As little as we currently understand about the deep nature of things, I'd say it is extremely premature to claim that we know that things located in space and things not located in space cannot be related. Also, the idea that there can be nothing real that isn't located in space is absurd, space itself being the perfect example. Is space located in space? No? Is it therefore unreal? The laws of physics, mathematics, and logic are all real and not spatially located.
If space is emergent, as it seems it might well be, then even the things seemingly in space aren't truly located in space. And this would cause trouble for the idea of a problem with interaction between spatially located things and things not spatially located. Instead, we'd be talking about relationships where none of the things involved have true spatial location.

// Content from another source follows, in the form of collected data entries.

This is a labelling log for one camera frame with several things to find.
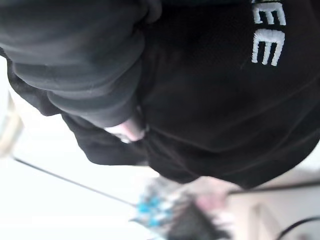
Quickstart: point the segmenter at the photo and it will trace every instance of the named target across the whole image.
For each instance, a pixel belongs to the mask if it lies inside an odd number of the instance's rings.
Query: black hoodie
[[[0,46],[13,88],[45,115],[61,113],[92,162],[148,160],[178,182],[250,188],[319,141],[318,2],[163,5],[159,18],[149,0],[8,1]],[[142,141],[101,129],[137,103],[150,128]]]

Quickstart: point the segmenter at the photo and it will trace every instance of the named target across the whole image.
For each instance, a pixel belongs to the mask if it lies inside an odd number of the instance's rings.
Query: hoodie sleeve
[[[112,127],[136,107],[145,43],[135,24],[161,13],[148,2],[1,1],[0,47],[18,81],[64,112]]]

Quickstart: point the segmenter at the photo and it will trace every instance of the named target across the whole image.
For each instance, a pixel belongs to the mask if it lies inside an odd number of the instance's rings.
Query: blurry background
[[[101,166],[88,161],[61,116],[42,116],[9,87],[7,63],[0,58],[0,239],[148,240],[153,237],[145,228],[129,222],[135,216],[134,207],[27,167],[13,157],[132,204],[139,201],[150,180],[158,176],[149,167]],[[316,181],[320,181],[319,145],[295,169],[260,188]],[[197,201],[206,211],[228,212],[226,221],[229,227],[231,223],[230,230],[237,240],[251,240],[248,238],[250,211],[260,202],[275,198],[250,195],[232,197],[221,204],[225,200],[223,196],[237,187],[206,177],[190,184],[189,188],[202,194]],[[280,206],[289,206],[293,199],[298,201],[293,208],[276,216],[279,226],[275,231],[299,220],[304,213],[320,215],[320,206],[314,204],[314,200],[320,198],[320,188],[277,194],[281,196],[277,211],[282,209]],[[273,206],[268,206],[271,212],[274,212]],[[310,231],[319,229],[318,226],[320,224]],[[271,240],[276,234],[268,232],[259,240]],[[315,239],[310,234],[303,239]]]

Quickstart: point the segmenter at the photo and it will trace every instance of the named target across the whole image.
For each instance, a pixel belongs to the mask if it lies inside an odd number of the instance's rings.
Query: white lettering
[[[280,2],[257,3],[253,7],[253,17],[256,24],[262,24],[260,12],[264,12],[269,25],[275,24],[272,12],[276,12],[280,25],[286,26],[286,16]]]
[[[258,53],[259,53],[259,43],[265,42],[264,55],[262,64],[267,65],[271,54],[271,46],[273,43],[276,44],[275,52],[271,62],[272,66],[277,66],[283,46],[285,44],[286,35],[282,31],[269,30],[269,29],[259,29],[254,33],[253,38],[253,53],[252,62],[258,63]]]

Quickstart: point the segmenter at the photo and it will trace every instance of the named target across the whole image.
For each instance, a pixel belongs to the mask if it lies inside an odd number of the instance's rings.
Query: black cable
[[[47,171],[47,170],[44,170],[44,169],[42,169],[42,168],[40,168],[40,167],[37,167],[37,166],[35,166],[35,165],[32,165],[32,164],[30,164],[30,163],[27,163],[27,162],[25,162],[25,161],[22,161],[22,160],[20,160],[20,159],[15,158],[15,157],[14,157],[13,159],[14,159],[15,161],[17,161],[18,163],[21,163],[21,164],[23,164],[23,165],[25,165],[25,166],[28,166],[28,167],[30,167],[30,168],[33,168],[33,169],[38,170],[38,171],[40,171],[40,172],[43,172],[43,173],[45,173],[45,174],[51,175],[51,176],[53,176],[53,177],[55,177],[55,178],[57,178],[57,179],[63,180],[63,181],[68,182],[68,183],[70,183],[70,184],[77,185],[78,187],[81,187],[81,188],[83,188],[83,189],[87,189],[87,190],[89,190],[89,191],[91,191],[91,192],[94,192],[94,193],[96,193],[96,194],[100,194],[100,195],[102,195],[102,196],[105,196],[105,197],[107,197],[107,198],[109,198],[109,199],[112,199],[112,200],[114,200],[114,201],[120,202],[120,203],[122,203],[122,204],[129,205],[130,207],[134,207],[134,208],[136,207],[136,205],[133,204],[133,203],[131,203],[131,202],[127,202],[127,201],[125,201],[125,200],[122,200],[122,199],[117,198],[117,197],[115,197],[115,196],[109,195],[109,194],[104,193],[104,192],[102,192],[102,191],[99,191],[99,190],[96,190],[96,189],[94,189],[94,188],[91,188],[91,187],[82,185],[82,184],[80,184],[80,183],[77,183],[77,182],[72,181],[72,180],[70,180],[70,179],[67,179],[67,178],[65,178],[65,177],[59,176],[59,175],[57,175],[57,174],[54,174],[54,173],[52,173],[52,172],[50,172],[50,171]]]
[[[314,217],[310,217],[310,218],[306,218],[300,221],[297,221],[296,223],[292,224],[291,226],[287,227],[285,230],[283,230],[279,236],[276,238],[276,240],[281,240],[284,238],[284,236],[286,234],[288,234],[289,232],[291,232],[293,229],[295,229],[296,227],[302,225],[302,224],[306,224],[309,222],[314,222],[314,221],[320,221],[320,216],[314,216]]]

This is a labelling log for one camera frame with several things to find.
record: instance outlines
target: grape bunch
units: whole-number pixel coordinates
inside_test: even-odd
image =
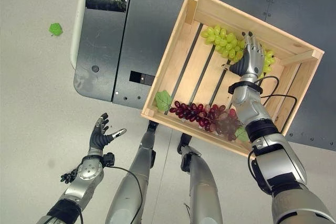
[[[238,62],[243,57],[245,47],[244,40],[237,40],[233,33],[226,34],[225,28],[219,25],[207,27],[201,32],[201,36],[206,38],[205,43],[215,45],[215,51],[219,52],[223,58],[233,62]]]
[[[226,111],[225,105],[218,106],[217,104],[196,105],[192,103],[187,105],[178,101],[174,102],[175,107],[169,109],[169,112],[175,113],[178,118],[185,118],[190,122],[196,121],[200,127],[209,132],[217,132],[219,135],[224,135],[228,140],[236,139],[236,131],[242,126],[238,120],[235,109]]]

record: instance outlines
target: gray table surface
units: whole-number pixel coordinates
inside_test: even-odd
[[[155,75],[183,0],[130,0],[113,103],[142,108],[150,86],[130,71]],[[221,0],[323,49],[326,53],[289,129],[288,140],[336,151],[333,67],[335,0]]]

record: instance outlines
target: fake green leaf
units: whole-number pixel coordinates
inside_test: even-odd
[[[236,137],[243,142],[248,142],[250,139],[248,138],[247,132],[245,131],[244,127],[241,126],[236,130],[235,133]]]
[[[155,94],[155,100],[158,109],[161,111],[166,111],[170,108],[170,104],[172,104],[173,98],[171,98],[166,90],[163,90]]]

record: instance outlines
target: robotic hand
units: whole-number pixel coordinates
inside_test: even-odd
[[[104,177],[103,168],[114,164],[114,155],[112,153],[103,155],[103,148],[126,132],[126,129],[121,129],[110,135],[105,135],[109,128],[105,126],[108,122],[106,113],[97,119],[91,134],[88,155],[82,159],[78,166],[75,173],[76,178],[73,181],[72,179],[68,181],[72,182],[71,185],[37,224],[73,224],[78,216],[82,220],[81,212],[91,200],[96,186]]]
[[[252,142],[255,180],[262,191],[272,195],[274,224],[336,223],[323,202],[306,187],[303,165],[260,102],[263,91],[255,82],[262,73],[264,50],[252,32],[243,36],[243,58],[223,67],[241,76],[228,92]]]

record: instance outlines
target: dark gray panel
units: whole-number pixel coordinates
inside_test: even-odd
[[[325,51],[287,139],[336,151],[336,0],[274,0],[269,15],[270,24]]]
[[[111,101],[125,18],[124,12],[85,9],[74,77],[79,94]]]
[[[222,0],[265,19],[266,0]],[[149,86],[129,81],[131,70],[155,75],[183,0],[130,0],[113,102],[142,108]]]

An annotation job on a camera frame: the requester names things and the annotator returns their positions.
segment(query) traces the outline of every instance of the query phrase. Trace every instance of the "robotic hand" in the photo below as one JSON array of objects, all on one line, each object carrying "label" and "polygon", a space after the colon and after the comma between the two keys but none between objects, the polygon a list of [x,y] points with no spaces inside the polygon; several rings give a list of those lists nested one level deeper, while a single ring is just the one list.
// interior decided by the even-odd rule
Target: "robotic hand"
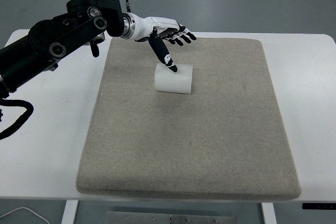
[{"label": "robotic hand", "polygon": [[90,45],[97,57],[105,31],[112,37],[148,40],[160,62],[177,72],[163,39],[182,46],[180,39],[190,43],[196,37],[173,19],[140,18],[131,13],[128,0],[126,6],[128,12],[122,13],[120,0],[70,0],[68,13],[38,22],[27,36],[0,50],[0,105],[27,109],[12,126],[0,132],[0,140],[17,131],[33,112],[33,106],[26,101],[4,100],[9,93],[43,71],[54,71],[61,59],[82,45]]},{"label": "robotic hand", "polygon": [[133,13],[124,13],[123,19],[124,32],[121,38],[134,39],[138,42],[148,40],[159,61],[174,72],[177,72],[177,67],[162,39],[168,40],[172,44],[177,43],[180,46],[183,45],[179,40],[180,38],[187,43],[191,43],[190,39],[196,40],[196,37],[185,26],[181,26],[173,19],[140,18]]}]

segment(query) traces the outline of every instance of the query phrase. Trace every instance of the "fabric mat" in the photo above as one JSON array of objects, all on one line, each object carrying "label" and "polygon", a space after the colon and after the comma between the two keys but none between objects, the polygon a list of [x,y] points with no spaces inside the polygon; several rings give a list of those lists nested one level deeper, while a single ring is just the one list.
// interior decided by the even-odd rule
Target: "fabric mat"
[{"label": "fabric mat", "polygon": [[287,200],[300,186],[261,42],[166,44],[191,94],[157,92],[148,42],[114,38],[82,152],[81,193]]}]

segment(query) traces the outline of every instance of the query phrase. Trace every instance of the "white foam block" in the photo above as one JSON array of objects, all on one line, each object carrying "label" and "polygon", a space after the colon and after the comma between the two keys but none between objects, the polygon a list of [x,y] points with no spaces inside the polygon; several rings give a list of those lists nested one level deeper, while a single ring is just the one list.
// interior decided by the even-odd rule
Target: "white foam block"
[{"label": "white foam block", "polygon": [[162,63],[156,65],[154,74],[154,87],[157,91],[173,93],[191,93],[193,65],[176,64],[177,72],[174,73]]}]

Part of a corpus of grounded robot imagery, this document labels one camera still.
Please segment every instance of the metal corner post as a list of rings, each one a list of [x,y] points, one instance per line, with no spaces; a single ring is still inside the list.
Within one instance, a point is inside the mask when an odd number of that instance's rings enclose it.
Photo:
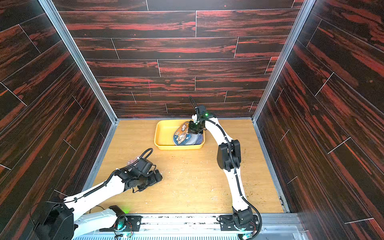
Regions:
[[[70,32],[68,31],[63,19],[61,18],[52,0],[38,0],[38,1],[40,5],[43,7],[48,18],[51,20],[51,23],[55,27],[61,39],[63,40],[63,43],[68,48],[68,51],[71,53],[76,64],[79,66],[81,72],[83,73],[85,79],[87,80],[93,92],[95,93],[96,97],[98,98],[101,105],[103,106],[109,119],[111,120],[112,123],[115,123],[117,121],[117,116],[115,112],[113,111],[111,105],[109,104],[99,84],[97,83],[93,73],[89,69],[89,66],[85,62],[84,57],[80,53],[79,48],[74,42]]]
[[[277,63],[275,65],[275,68],[272,71],[272,74],[269,78],[268,84],[265,88],[264,94],[260,99],[260,103],[258,107],[256,108],[256,111],[252,117],[252,121],[254,124],[256,124],[256,121],[260,115],[260,113],[263,110],[263,107],[271,94],[271,91],[277,81],[277,77],[279,76],[281,70],[283,69],[283,66],[285,64],[285,61],[287,60],[289,54],[291,53],[291,50],[293,48],[293,45],[295,44],[297,37],[299,36],[299,33],[301,32],[301,29],[304,26],[305,21],[307,20],[308,15],[310,14],[310,11],[313,7],[313,4],[316,0],[305,0],[303,5],[301,6],[301,9],[299,11],[299,14],[297,15],[296,21],[294,22],[291,32],[288,35],[288,38],[286,40],[286,43],[283,47],[283,50],[280,53],[279,59],[277,60]]]

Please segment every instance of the back wall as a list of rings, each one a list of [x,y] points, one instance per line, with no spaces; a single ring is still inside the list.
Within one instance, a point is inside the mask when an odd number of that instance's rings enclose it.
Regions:
[[[119,118],[250,117],[300,0],[54,0]]]

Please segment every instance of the side wall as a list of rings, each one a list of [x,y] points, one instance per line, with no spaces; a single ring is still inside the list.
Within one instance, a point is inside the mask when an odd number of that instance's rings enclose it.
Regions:
[[[250,117],[300,0],[54,0],[119,118]]]
[[[26,239],[37,203],[82,190],[111,122],[37,0],[1,3],[0,82],[0,239]]]
[[[317,0],[257,119],[313,239],[384,238],[383,11]]]

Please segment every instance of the mounting plate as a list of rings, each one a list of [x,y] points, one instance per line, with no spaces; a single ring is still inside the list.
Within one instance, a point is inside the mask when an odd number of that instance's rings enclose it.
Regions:
[[[235,224],[232,222],[230,223],[228,221],[228,219],[231,219],[232,218],[232,215],[220,215],[219,216],[219,220],[220,220],[220,229],[222,231],[239,231],[236,227],[235,227]],[[258,225],[256,225],[256,222],[257,221],[257,216],[256,215],[253,215],[253,223],[255,224],[255,226],[257,227]],[[248,224],[248,226],[245,228],[244,231],[253,231],[253,226],[251,224]]]

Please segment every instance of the aluminum frame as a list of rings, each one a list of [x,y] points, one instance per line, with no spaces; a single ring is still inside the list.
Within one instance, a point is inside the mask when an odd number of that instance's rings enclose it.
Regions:
[[[113,111],[111,105],[109,104],[99,84],[97,83],[95,76],[91,72],[83,55],[81,54],[79,48],[74,42],[74,39],[72,38],[70,32],[68,31],[63,19],[61,18],[52,0],[38,0],[38,1],[40,5],[43,7],[49,20],[51,20],[52,25],[55,27],[56,31],[58,32],[61,39],[63,40],[63,43],[68,48],[68,51],[71,53],[74,61],[76,62],[77,66],[80,68],[85,79],[91,86],[96,97],[98,98],[101,105],[103,106],[105,112],[108,115],[108,118],[111,120],[112,123],[115,123],[117,120],[117,116],[115,112]]]

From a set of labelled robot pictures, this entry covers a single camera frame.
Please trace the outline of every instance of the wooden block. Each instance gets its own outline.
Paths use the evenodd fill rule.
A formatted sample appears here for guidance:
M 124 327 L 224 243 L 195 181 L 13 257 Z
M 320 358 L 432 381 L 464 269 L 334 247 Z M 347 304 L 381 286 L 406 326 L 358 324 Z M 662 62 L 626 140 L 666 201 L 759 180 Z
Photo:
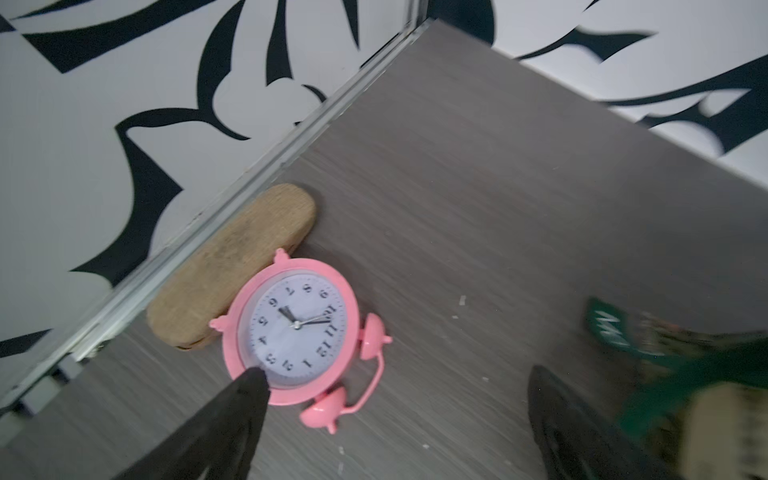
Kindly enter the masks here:
M 218 335 L 208 322 L 225 313 L 245 282 L 272 263 L 275 250 L 293 252 L 315 216 L 314 200 L 295 185 L 261 194 L 165 282 L 147 308 L 154 334 L 179 349 L 207 345 Z

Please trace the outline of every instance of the clock number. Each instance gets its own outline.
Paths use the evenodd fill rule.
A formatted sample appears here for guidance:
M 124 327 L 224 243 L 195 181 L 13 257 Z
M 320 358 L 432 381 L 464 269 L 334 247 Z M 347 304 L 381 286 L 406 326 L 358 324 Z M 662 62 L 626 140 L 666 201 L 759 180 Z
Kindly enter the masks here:
M 335 308 L 333 308 L 333 305 L 328 305 L 328 308 L 323 312 L 323 315 L 326 316 L 327 319 L 330 318 L 331 313 L 334 313 L 336 311 Z

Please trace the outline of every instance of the clock handle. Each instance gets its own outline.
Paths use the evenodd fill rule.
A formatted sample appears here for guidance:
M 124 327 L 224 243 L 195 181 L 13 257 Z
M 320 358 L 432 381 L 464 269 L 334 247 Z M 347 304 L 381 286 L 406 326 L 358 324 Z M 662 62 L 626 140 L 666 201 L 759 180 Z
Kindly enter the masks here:
M 382 374 L 384 373 L 384 354 L 381 350 L 376 354 L 376 358 L 379 360 L 379 366 L 376 368 L 376 374 L 373 376 L 373 379 L 371 380 L 371 383 L 368 384 L 368 388 L 366 391 L 362 394 L 360 397 L 360 400 L 357 401 L 357 403 L 353 406 L 344 407 L 341 410 L 340 415 L 346 415 L 347 413 L 355 413 L 358 410 L 362 408 L 363 405 L 366 404 L 368 401 L 368 398 L 373 394 L 373 390 L 376 390 L 376 386 L 379 384 L 379 380 L 382 379 Z

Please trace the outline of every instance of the hour hand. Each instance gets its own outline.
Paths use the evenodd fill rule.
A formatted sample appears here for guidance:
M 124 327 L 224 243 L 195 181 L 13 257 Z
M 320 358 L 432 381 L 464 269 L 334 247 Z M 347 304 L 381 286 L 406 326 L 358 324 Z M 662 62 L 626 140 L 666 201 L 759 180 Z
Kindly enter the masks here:
M 296 324 L 299 322 L 299 320 L 297 320 L 296 317 L 293 316 L 293 314 L 290 311 L 290 308 L 288 308 L 287 306 L 281 306 L 279 309 L 277 309 L 277 311 L 282 313 L 283 316 L 285 316 L 288 320 L 290 320 L 291 323 Z

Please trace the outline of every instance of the green fabric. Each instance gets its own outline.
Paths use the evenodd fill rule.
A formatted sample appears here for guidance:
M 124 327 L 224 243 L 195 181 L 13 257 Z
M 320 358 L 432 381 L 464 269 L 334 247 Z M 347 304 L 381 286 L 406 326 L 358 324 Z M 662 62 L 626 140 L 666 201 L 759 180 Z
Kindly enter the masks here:
M 718 382 L 768 389 L 768 339 L 684 363 L 668 377 L 638 389 L 617 423 L 640 441 L 663 415 L 680 408 L 698 389 Z

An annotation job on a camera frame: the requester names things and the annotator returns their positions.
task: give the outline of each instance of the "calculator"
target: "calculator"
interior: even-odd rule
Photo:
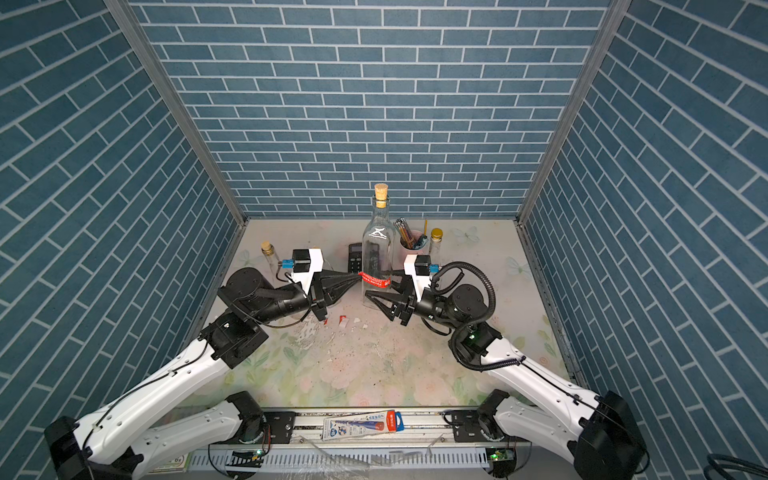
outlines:
[[[347,272],[362,272],[362,243],[349,244],[349,257],[347,260]]]

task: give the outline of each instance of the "cork stopper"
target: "cork stopper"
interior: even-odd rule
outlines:
[[[386,191],[389,188],[387,184],[376,184],[373,188],[376,190],[377,200],[386,200]]]

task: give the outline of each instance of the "metal frame edge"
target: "metal frame edge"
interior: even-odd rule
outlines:
[[[533,248],[531,236],[528,234],[528,229],[525,227],[525,225],[521,225],[520,223],[517,223],[515,226],[518,231],[518,236],[520,237],[520,243],[523,246],[526,259],[528,260],[528,266],[531,267],[531,274],[533,275],[534,281],[536,282],[536,287],[538,288],[539,295],[541,295],[541,300],[544,303],[544,309],[547,312],[547,317],[549,318],[549,323],[552,327],[554,339],[558,343],[560,355],[563,357],[565,369],[578,385],[589,388],[587,377],[584,375],[584,370],[581,369],[581,366],[578,363],[576,352],[573,350],[571,341],[568,338],[568,334],[565,332],[565,328],[563,327],[563,321],[560,317],[558,307],[554,302],[552,291],[549,288],[547,279],[544,276],[544,271],[541,269],[541,265],[539,264],[538,258],[536,257],[536,252]]]
[[[242,227],[245,225],[246,215],[237,198],[235,198],[232,189],[227,184],[227,180],[216,165],[214,156],[208,149],[202,135],[200,135],[200,131],[197,129],[192,117],[189,115],[186,107],[184,107],[181,96],[176,91],[173,82],[170,81],[165,68],[160,62],[160,58],[157,56],[157,52],[152,48],[149,37],[147,37],[144,29],[139,24],[133,9],[127,0],[104,0],[104,3],[123,35],[125,35],[128,44],[133,49],[142,66],[144,66],[144,70],[168,107],[170,114],[174,116],[181,132],[190,142],[190,146],[197,155],[197,159],[205,168],[211,181],[213,181],[216,190],[223,198],[237,225]]]
[[[592,86],[592,81],[598,75],[600,65],[603,63],[605,54],[608,51],[608,47],[611,46],[611,42],[616,35],[616,31],[624,19],[624,14],[627,12],[632,0],[613,0],[608,10],[605,12],[603,21],[601,23],[598,34],[595,37],[594,44],[587,54],[587,59],[584,61],[584,66],[581,69],[581,73],[576,80],[576,85],[568,97],[568,103],[563,109],[563,115],[558,122],[558,126],[555,128],[552,134],[552,139],[547,145],[547,149],[541,158],[541,163],[536,169],[531,186],[528,188],[528,194],[523,199],[520,213],[518,214],[518,222],[521,225],[525,225],[528,221],[528,217],[531,216],[533,206],[538,199],[541,189],[544,188],[544,183],[549,177],[549,172],[552,171],[555,161],[558,159],[558,155],[565,144],[565,139],[568,137],[568,132],[571,131],[576,120],[581,105],[584,103],[584,99],[587,97],[589,87]]]
[[[208,291],[205,293],[203,303],[200,305],[200,308],[197,309],[195,316],[192,317],[194,321],[192,326],[190,326],[187,335],[184,337],[184,341],[181,343],[182,349],[186,348],[190,343],[192,343],[192,340],[197,338],[197,334],[200,333],[200,331],[203,329],[205,319],[208,317],[208,313],[210,313],[210,309],[213,307],[214,301],[216,300],[219,286],[223,285],[224,283],[224,277],[227,275],[227,271],[230,269],[230,264],[232,263],[232,260],[234,260],[235,253],[237,253],[237,248],[240,246],[240,241],[243,240],[243,235],[245,234],[245,230],[247,228],[248,220],[246,220],[244,225],[237,226],[237,230],[235,230],[235,234],[231,240],[232,243],[230,243],[229,247],[227,248],[227,252],[221,259],[221,263],[219,263],[219,267],[216,270],[216,275],[211,280],[210,285],[208,286]]]

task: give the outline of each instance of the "glass bottle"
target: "glass bottle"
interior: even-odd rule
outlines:
[[[365,297],[367,291],[389,291],[396,241],[395,227],[389,221],[387,184],[376,184],[374,188],[373,218],[362,234],[362,272],[369,276],[362,278],[362,304],[371,308],[377,307]]]
[[[432,238],[429,239],[429,260],[434,265],[441,265],[440,245],[442,245],[442,230],[432,229]]]
[[[280,258],[277,256],[277,253],[275,253],[275,247],[269,242],[261,243],[261,253],[264,254],[264,258],[266,258],[266,262],[270,266],[270,272],[272,272],[268,281],[274,285],[274,280],[277,278],[277,272],[280,271],[281,267]]]

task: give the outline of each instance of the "red label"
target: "red label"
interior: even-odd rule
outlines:
[[[394,410],[389,410],[386,413],[386,426],[387,426],[387,429],[390,432],[394,432],[395,430],[397,430],[397,423],[395,421],[395,411]]]
[[[370,276],[368,273],[360,272],[359,275],[362,277],[363,281],[368,282],[373,286],[377,286],[378,288],[385,288],[392,282],[389,278],[386,280],[381,280],[375,276]]]

And what if space emerges in mind? What if matter and space are contents of mind? Mind is then clearly not in space and yet it is easy to see that mind could be said to have some bearing on its contents. If you have trouble with this in the big, real world, consider how the argument in the OP would play in a dream. The "dream-physical", or the content of the dream world, lives in the dream world, while the mind transcends it, and yet they clearly are related. But of course, this is not truly a dualistic picture. But a kind of dualism could certainly be apparent or emergent at a certain level.